Мы подъехали к указанному священником дому. Евпатин соскочил с коня и заколотил кулаком по воротам. С минуту подождав, ударил по воротам сильней. Из-за ворот спросили: «Кто там?» Кубин громко сказал: «Ты Фома Кустаха? Открывай, святой отец на постой к тебе нас определил. Раненый у нас есть. В дом его надо». Ворота скрипнули и раскрылись, к нам вышел мужик лет сорока. Одетый в простую рубаху до колен, подпоясанный кожаным ремешком, на ногах штаны и босой. Поклонился: «Проходите, бояре». Повернувшись, крикнул: «Лукерья! Светлицу приготовь, воды согрей». Олега осторожно занесли в дом. Дом был большой. Большая печь посередине избы, казалось, занимала всю жилую площадь. Олега мы пронесли в огороженную комнату. Впереди, постоянно говоря: «Вот сюда» и «Осторожно, порог – и пригнитесь», семенил хозяин. Олега положили на широкую лавку, застеленную матрацем, набитым соломой. Укрыли одеялом и вышли в сени. Кулибин положил руку мне на плечо: «Матвей, оставайся с братом, а мы за трофеями. Знать бы сразу, взяли б еще там. Но кто знал? Смотри тут…» Сколько времени их не было, не знаю. Я погрузился в такое отчаяние. Как во сне, я наблюдал, как обмывают и перевязывают брата. Потом вдруг рядом оказался священник и что-то делал, оказалось, отпевал. Я и не сразу понял, что Олег умер. В себя пришел от того, что по лицу мне хлестал Кулибин и говорил: «…ицер ты или нет, приди в себя». Я вдруг обнаружил себя перед могилкой с небольшим деревянным крестом.
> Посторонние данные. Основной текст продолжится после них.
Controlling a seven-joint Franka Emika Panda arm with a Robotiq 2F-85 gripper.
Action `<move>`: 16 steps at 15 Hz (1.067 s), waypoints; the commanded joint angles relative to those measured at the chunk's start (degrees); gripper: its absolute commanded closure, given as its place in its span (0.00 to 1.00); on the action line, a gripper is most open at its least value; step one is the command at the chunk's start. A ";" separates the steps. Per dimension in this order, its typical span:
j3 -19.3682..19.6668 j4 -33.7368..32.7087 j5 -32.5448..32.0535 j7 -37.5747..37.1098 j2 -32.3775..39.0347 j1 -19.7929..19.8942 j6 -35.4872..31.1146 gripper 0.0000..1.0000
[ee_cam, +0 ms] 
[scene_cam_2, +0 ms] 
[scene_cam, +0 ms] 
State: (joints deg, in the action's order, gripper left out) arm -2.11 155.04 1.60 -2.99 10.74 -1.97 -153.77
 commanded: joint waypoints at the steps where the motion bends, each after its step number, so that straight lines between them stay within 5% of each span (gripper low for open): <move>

Могилой… брата…
Кубин замолчал, глядя перед собой.
– Что дальше было, Матвей Власович? – спросил я, когда пауза затянулась.
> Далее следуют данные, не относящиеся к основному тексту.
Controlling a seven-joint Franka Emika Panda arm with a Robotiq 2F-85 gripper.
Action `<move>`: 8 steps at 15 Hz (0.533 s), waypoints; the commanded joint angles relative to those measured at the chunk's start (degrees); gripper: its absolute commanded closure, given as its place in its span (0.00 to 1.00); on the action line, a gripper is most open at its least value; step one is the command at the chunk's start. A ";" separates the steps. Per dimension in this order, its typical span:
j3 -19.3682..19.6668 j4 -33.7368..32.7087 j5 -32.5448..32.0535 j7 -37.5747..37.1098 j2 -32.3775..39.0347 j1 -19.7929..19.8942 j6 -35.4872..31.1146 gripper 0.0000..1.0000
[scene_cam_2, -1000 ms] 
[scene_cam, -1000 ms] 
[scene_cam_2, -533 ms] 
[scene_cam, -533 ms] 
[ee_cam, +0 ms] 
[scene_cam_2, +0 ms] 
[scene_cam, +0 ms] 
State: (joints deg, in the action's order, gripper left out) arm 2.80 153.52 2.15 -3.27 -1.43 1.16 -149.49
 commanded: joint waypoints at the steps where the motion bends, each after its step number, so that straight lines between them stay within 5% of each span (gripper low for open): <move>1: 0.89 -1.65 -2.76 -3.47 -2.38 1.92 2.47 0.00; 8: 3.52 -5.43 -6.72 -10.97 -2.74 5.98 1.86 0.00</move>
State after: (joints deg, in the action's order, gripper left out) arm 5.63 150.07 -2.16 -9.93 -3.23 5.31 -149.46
– Как же давно это было. Все и не вспомню. Ясно помнил день первый, а потом как-то размыто все. Помню, как к Москве подъехали. Непривычно было видеть небольшой деревянный кремль с малым посадом вокруг. Потом поступили на службу в дружину к Великому князю Владимирскому.
* * *
На большой холстине я разрисовывал карту района, как ее помнил, – все изгибы реки Керженец с впадающими в нее речушками и ручьями. Ставил точки населенных пунктов, но не подписывая их, просто так было проще всю топографию вспоминать. Соответственно, я пояснял, что это за точки. Кубин и отец Григорий иногда подсказывали мне известные им ручьи и овраги.